Find every line in the data that contains the word "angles". Return each of those lines.

START DATASET SECTION

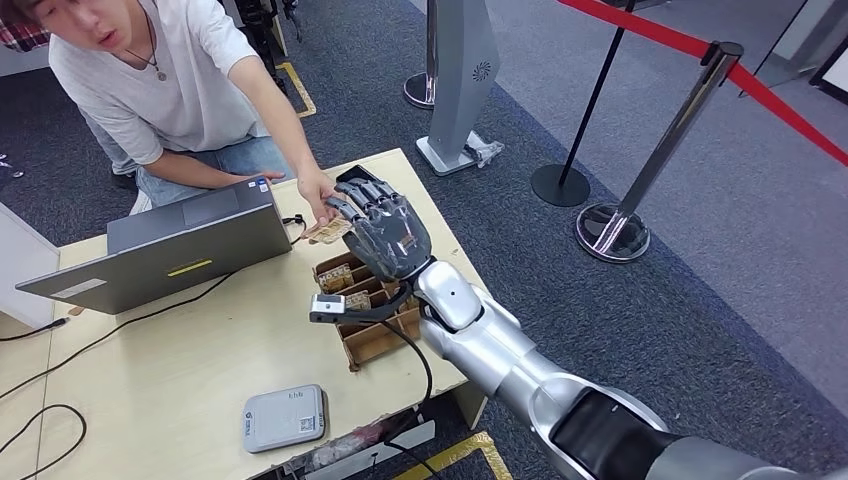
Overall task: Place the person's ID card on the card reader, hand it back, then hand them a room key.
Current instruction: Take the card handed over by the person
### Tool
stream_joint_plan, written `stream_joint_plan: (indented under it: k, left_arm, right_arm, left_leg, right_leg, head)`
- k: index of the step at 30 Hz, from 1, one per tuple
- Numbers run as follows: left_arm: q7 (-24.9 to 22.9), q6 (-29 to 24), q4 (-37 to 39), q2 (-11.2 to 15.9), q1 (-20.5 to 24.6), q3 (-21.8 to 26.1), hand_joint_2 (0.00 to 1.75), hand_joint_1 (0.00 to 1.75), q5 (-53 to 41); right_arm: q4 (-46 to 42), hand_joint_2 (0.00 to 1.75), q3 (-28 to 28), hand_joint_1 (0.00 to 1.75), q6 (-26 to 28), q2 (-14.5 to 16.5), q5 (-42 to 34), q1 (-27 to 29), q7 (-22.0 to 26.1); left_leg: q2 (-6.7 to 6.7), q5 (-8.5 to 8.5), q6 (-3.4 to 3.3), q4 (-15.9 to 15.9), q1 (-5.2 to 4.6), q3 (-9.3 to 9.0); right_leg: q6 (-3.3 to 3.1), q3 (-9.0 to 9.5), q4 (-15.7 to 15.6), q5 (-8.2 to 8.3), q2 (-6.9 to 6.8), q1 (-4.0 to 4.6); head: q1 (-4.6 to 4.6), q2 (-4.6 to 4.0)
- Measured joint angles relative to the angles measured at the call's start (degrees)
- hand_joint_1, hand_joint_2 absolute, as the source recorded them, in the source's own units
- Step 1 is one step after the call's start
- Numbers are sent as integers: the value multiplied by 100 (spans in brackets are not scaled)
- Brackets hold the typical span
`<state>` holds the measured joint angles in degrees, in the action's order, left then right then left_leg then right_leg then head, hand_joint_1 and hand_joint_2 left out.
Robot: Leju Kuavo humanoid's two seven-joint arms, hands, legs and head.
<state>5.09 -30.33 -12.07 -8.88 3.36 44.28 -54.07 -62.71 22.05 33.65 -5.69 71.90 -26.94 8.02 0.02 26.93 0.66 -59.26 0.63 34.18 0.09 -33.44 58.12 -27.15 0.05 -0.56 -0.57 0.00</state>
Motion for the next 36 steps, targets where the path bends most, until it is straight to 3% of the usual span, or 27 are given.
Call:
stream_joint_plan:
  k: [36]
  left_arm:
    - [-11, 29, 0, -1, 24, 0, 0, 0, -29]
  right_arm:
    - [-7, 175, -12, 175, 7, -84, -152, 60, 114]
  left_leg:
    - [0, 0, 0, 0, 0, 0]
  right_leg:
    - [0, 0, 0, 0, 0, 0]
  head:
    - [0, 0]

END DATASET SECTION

● **OUTPUT**:
- Measured joint angles relative to the angles measured at the call's start (degrees)
`<state>` holds the measured joint angles in degrees, in the action's order, left then right then left_leg then right_leg then head, hand_joint_1 and hand_joint_2 left out.

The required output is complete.